La fatica è tanta, col senno di poi penso che due montagne in un sol giorno siano un'esagerazione, che avremmo potuto...che sarebbe stato meglio se...ma, del resto, per fare il Camino in dieci giorni - domenica mattina ho l'aereo, lunedì mi aspettano pazienti a bocca aperta - non ci sono grandi alternative, solo piccole variazioni. La fatica è quella. Ma poi ogni tanto mi rilasso e guardo, salendo, sempre maggiori porzioni di orizzonti e panorami. Se anche la mente potesse fare altrettanto. Il vento, un vento fresco che sa di Oceano - dopo O Cebreiro non ci sono più alte montagne, c'è la Galizia con Santiago e Finisterre - ti annuncia un cambiamento netto: di clima, di gente, di lingua(un dialetto di matrice gaelica).

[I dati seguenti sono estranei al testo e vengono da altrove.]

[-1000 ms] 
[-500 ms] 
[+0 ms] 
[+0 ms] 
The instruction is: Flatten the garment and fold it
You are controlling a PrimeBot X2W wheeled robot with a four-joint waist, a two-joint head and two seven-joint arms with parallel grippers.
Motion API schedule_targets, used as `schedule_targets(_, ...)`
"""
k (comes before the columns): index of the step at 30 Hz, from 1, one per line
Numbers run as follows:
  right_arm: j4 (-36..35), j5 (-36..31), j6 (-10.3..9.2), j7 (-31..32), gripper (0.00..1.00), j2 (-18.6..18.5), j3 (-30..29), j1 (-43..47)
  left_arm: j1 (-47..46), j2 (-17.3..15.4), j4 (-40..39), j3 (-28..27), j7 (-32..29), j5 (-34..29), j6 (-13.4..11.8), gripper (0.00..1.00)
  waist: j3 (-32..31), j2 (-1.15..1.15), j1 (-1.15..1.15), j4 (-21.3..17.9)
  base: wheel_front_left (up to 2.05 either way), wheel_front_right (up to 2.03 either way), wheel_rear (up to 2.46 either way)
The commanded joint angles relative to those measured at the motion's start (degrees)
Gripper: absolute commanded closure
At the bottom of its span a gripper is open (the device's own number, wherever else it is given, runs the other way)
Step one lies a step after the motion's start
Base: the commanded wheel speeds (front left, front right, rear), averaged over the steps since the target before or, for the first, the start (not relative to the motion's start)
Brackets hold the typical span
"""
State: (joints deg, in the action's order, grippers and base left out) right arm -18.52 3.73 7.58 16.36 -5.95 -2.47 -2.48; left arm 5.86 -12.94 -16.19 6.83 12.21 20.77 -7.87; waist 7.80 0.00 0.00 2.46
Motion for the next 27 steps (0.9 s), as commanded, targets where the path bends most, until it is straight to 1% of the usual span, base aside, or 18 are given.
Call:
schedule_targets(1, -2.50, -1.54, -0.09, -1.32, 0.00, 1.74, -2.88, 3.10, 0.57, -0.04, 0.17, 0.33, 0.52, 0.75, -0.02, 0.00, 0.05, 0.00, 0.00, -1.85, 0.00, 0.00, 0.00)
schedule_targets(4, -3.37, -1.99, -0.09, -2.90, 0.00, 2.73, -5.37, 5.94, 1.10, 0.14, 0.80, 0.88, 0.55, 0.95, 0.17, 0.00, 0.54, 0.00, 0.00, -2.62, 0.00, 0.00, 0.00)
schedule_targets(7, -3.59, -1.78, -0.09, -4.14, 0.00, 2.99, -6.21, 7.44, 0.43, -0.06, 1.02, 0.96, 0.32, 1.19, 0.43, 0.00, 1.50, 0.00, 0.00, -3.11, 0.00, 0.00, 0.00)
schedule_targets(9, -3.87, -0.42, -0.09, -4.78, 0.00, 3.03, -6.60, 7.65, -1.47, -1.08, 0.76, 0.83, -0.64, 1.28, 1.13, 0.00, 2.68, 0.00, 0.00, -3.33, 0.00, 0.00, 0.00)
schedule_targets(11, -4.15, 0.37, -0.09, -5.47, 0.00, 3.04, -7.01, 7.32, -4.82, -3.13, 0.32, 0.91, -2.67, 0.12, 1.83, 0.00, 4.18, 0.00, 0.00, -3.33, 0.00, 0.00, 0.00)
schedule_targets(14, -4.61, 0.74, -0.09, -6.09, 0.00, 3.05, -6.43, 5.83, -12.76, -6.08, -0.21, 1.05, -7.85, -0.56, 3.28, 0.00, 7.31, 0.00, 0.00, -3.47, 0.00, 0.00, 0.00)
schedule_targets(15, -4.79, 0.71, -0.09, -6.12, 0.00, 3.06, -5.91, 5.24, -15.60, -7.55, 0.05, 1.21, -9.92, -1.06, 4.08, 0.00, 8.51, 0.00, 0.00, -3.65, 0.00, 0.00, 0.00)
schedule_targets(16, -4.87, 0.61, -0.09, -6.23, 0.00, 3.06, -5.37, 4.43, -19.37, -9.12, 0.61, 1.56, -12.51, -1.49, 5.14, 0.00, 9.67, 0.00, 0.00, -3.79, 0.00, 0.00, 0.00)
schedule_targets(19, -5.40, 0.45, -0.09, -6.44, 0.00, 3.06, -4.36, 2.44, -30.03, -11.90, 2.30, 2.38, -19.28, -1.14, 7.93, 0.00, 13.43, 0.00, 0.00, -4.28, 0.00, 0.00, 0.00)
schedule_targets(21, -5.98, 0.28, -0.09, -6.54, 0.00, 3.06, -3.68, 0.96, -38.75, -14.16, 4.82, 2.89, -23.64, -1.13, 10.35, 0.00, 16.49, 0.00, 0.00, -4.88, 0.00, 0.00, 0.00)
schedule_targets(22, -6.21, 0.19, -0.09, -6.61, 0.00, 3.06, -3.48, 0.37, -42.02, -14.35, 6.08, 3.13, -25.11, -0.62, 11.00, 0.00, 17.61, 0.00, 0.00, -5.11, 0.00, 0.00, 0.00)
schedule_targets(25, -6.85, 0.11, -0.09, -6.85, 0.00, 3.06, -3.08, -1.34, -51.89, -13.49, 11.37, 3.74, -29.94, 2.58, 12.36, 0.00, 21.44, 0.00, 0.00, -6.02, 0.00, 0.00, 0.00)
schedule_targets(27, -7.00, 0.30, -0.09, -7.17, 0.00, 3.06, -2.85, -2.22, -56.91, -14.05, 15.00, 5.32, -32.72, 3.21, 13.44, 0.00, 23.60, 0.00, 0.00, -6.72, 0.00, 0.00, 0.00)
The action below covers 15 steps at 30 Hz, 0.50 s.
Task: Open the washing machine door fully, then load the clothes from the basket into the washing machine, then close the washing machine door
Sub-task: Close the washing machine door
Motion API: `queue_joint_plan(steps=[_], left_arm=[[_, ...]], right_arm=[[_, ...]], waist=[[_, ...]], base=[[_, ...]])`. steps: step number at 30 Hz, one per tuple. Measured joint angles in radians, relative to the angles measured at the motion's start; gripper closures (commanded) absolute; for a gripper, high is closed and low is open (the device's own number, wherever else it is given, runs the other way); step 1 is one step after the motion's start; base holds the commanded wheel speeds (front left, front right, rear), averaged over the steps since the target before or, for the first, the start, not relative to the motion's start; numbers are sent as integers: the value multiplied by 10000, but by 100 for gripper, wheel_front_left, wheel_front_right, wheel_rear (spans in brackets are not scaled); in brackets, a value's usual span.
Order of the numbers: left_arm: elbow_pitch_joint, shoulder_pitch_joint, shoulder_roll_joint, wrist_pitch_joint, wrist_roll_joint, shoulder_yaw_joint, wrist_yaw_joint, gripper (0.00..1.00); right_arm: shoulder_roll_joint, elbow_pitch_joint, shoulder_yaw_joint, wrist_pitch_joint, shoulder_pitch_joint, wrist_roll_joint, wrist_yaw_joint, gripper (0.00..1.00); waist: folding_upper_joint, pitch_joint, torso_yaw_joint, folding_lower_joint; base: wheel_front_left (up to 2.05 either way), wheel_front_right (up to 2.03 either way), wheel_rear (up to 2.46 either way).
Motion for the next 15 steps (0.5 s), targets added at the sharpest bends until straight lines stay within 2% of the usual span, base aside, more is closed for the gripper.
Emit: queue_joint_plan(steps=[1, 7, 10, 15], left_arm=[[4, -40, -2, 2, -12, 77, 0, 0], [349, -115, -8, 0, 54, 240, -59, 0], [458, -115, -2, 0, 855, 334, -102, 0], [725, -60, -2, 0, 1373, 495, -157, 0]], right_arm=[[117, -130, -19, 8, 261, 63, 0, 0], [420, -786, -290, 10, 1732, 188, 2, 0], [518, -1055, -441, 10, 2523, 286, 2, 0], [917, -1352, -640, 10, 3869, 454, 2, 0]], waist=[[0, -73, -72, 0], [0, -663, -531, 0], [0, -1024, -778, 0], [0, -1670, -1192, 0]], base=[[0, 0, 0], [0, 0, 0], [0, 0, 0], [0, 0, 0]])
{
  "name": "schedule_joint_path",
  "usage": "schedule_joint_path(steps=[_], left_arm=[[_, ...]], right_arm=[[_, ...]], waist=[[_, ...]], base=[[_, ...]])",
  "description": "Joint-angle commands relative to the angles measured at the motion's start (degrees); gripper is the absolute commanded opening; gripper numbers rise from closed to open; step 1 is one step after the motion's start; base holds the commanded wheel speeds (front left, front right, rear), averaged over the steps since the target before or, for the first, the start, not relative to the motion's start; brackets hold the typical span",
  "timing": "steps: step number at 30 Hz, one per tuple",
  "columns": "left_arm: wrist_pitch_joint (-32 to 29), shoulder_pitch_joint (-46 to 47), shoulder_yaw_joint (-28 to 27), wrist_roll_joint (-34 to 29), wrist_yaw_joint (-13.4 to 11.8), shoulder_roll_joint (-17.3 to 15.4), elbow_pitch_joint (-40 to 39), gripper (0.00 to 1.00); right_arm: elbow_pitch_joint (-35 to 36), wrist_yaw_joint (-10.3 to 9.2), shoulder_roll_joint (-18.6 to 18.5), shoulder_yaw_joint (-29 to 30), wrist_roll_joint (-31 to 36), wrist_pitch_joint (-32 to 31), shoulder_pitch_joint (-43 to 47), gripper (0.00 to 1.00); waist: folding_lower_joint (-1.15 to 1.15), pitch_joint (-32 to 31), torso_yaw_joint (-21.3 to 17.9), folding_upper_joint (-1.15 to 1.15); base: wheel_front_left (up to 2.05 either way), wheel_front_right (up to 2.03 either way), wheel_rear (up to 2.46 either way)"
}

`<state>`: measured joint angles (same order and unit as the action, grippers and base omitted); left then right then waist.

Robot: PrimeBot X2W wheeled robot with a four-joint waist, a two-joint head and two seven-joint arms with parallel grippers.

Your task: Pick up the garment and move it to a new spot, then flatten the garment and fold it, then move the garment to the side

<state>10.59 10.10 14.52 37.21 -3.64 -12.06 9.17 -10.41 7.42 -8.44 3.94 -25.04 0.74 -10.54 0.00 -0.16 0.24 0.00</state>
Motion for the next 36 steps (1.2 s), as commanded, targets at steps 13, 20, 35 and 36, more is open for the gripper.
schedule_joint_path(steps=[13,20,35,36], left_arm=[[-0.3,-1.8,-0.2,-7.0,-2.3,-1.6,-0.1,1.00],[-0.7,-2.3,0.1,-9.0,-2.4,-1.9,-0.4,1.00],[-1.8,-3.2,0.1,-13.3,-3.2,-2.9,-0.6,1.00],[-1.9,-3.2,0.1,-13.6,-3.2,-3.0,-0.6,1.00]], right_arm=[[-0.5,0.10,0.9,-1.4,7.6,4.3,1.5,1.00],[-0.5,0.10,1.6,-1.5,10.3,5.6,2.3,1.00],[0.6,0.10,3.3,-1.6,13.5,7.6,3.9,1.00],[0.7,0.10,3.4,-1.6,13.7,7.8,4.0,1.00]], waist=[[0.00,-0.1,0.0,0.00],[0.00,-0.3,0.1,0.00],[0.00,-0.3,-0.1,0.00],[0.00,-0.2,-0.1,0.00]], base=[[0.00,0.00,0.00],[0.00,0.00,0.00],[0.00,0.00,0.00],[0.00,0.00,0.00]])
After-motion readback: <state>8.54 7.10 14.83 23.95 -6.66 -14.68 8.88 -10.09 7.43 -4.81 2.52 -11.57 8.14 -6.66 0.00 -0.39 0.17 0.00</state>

Un hotel, alcune case racchiuse in un borgo che va sotto il nome di Piedrafita, un bivio. Verso sinistra l'indicazione con la conchiglia del Camino di Santiago e la meta del giorno: O Cebreiro km 4. Pensi che sia fatta, invece non sei ancora arrivato. Quattro chilometri di forte pendenza, il vento più sostenuto, il sole che va giù dietro il crinale del monte, la temperatura che si abbassa rapidamente.
Non c'è anima viva in giro, finalmente si intravede il paese, un bel borgo con tetti in ardesia, riesco a scorgere il tetto ad angolo acutissimo e il campanile di una bella chiesa romanica, sovradimensionata, direi, rispetto al numero di case.
Le ultime curve, arrivo.
Mi fermo a centoundici chilometri.
Sono le nove e un quarto.
Mi fiondo dentro una locanda. Non hanno posto per dormire, il mio scoramento si legge sul viso. La tipa me lo legge, tira su il telefono, parla in un modo per me incomprensibile e poi mi sorride. Mi indica cento metri più su un piccolo albergo, non capisco la strada - peraltro molto semplice, O Cebreiro è un buco - ma per fortuna scende il proprietario dell'albergo che mi precede. Spingere a piedi la bici carica di bagagli sull'acciottolato del vicolo in salita è l'ultima fatica del giorno. Ci sono le ultime due camere doppie libere (più tardi scopriremo che l'albergo del pellegrino è al completo). Telefono a Michele per indicargli la pensione, stanno arrivando.
Ci aspettano due camere accoglienti, una doccia, un pasto abbondante, quattro chiacchiere. E' tutto così semplice, quasi ingenuo, tuttavia ne sono felice.
Non è solo la fatica, è anche il Camino, e la strada, e i suoi immensi cieli, i cieli di Spagna, nelle più variopinte tonalità - dal rosso tramonto all'indaco al blu notte, alla stessa notte co-stellata di virgole luminose - che ti levigano, ti semplificano.
Un processo che regala brandelli di felicità, non esente da sofferenze.